**Work item**: Where a line in the listing contains the string "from", copy that line out.
Input data Start Marker
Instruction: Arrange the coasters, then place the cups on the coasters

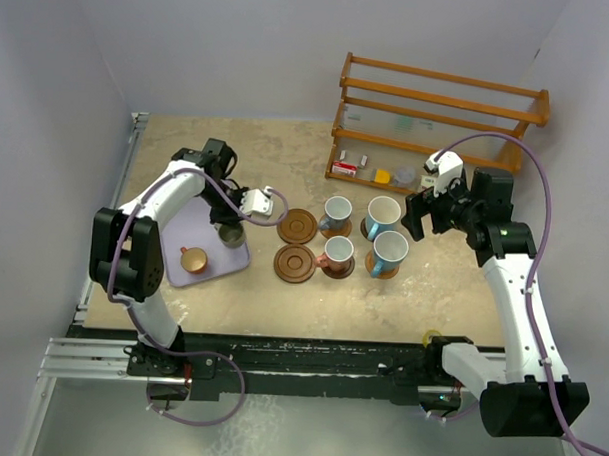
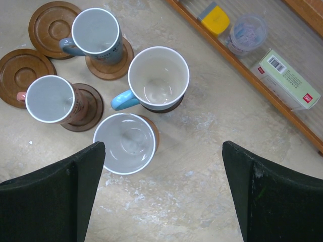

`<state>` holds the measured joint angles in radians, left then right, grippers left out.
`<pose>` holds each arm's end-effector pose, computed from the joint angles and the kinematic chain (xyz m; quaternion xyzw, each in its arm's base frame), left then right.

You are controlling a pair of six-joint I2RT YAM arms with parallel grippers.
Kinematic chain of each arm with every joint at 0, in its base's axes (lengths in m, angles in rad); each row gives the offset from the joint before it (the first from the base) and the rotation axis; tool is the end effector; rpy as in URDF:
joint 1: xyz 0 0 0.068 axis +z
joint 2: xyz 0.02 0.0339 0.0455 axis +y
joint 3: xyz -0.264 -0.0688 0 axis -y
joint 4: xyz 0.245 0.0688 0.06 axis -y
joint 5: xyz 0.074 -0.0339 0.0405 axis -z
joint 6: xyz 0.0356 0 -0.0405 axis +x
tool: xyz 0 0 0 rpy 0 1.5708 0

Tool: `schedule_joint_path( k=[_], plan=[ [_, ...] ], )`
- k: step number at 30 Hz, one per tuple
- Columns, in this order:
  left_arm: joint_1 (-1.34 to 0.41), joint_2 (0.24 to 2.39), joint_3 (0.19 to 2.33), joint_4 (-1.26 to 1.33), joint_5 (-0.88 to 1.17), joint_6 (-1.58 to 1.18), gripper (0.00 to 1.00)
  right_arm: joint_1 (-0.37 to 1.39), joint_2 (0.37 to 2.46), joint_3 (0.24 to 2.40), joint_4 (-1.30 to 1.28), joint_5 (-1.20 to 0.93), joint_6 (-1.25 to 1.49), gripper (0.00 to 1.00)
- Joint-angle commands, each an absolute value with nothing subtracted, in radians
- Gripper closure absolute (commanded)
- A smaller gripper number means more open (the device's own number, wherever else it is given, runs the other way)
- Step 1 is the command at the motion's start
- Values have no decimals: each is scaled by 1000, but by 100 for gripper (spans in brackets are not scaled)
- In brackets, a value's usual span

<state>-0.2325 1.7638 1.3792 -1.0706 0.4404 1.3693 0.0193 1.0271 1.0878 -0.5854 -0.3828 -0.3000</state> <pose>0.3201 -0.0914 0.2308 0.7083 0.6691 -0.1534 0.1649 0.2167 0.0175 0.3606 -0.2290 0.8246 0.0946 0.5086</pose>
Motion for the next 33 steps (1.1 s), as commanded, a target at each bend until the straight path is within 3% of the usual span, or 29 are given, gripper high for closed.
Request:
schedule_joint_path(
  k=[1,15,33],
  plan=[
    [-287,1689,1443,-1006,512,1181,97,21,1021,1086,-559,-369,-309,0],
    [-458,1765,1589,-789,462,636,97,21,1019,1086,-560,-367,-304,0],
    [-521,2067,1833,-825,228,158,97,21,1009,1088,-560,-369,-299,0]
  ],
)
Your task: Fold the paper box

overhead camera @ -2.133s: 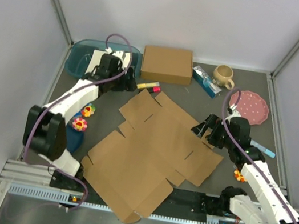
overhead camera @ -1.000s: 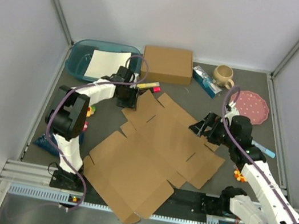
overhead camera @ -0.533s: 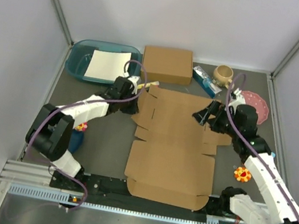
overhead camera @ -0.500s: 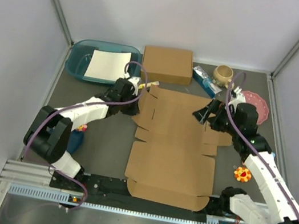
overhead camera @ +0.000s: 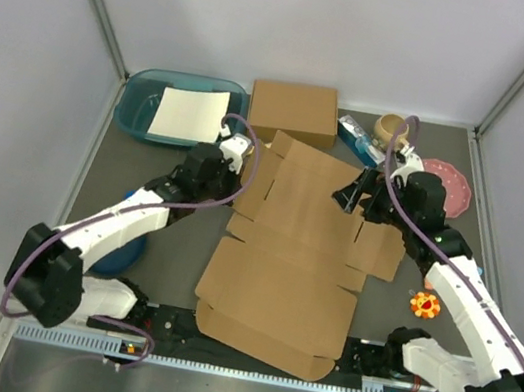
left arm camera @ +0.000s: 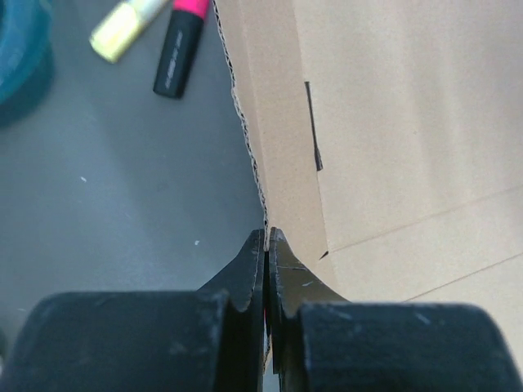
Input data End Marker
**Your response**:
`<pose>` holds each arm's end-effector pose, computed from the joint angles and the kinematic chain (xyz m; quaternion xyzw, each in its arm's base frame), left then right.
Kinematic chain of each arm with every joint at 0, in its base's axes (lengths in m, angles in rad); each row gives the offset from the joint before it (the first from the base) and the rotation axis; tool is the end effector; rpy as in URDF:

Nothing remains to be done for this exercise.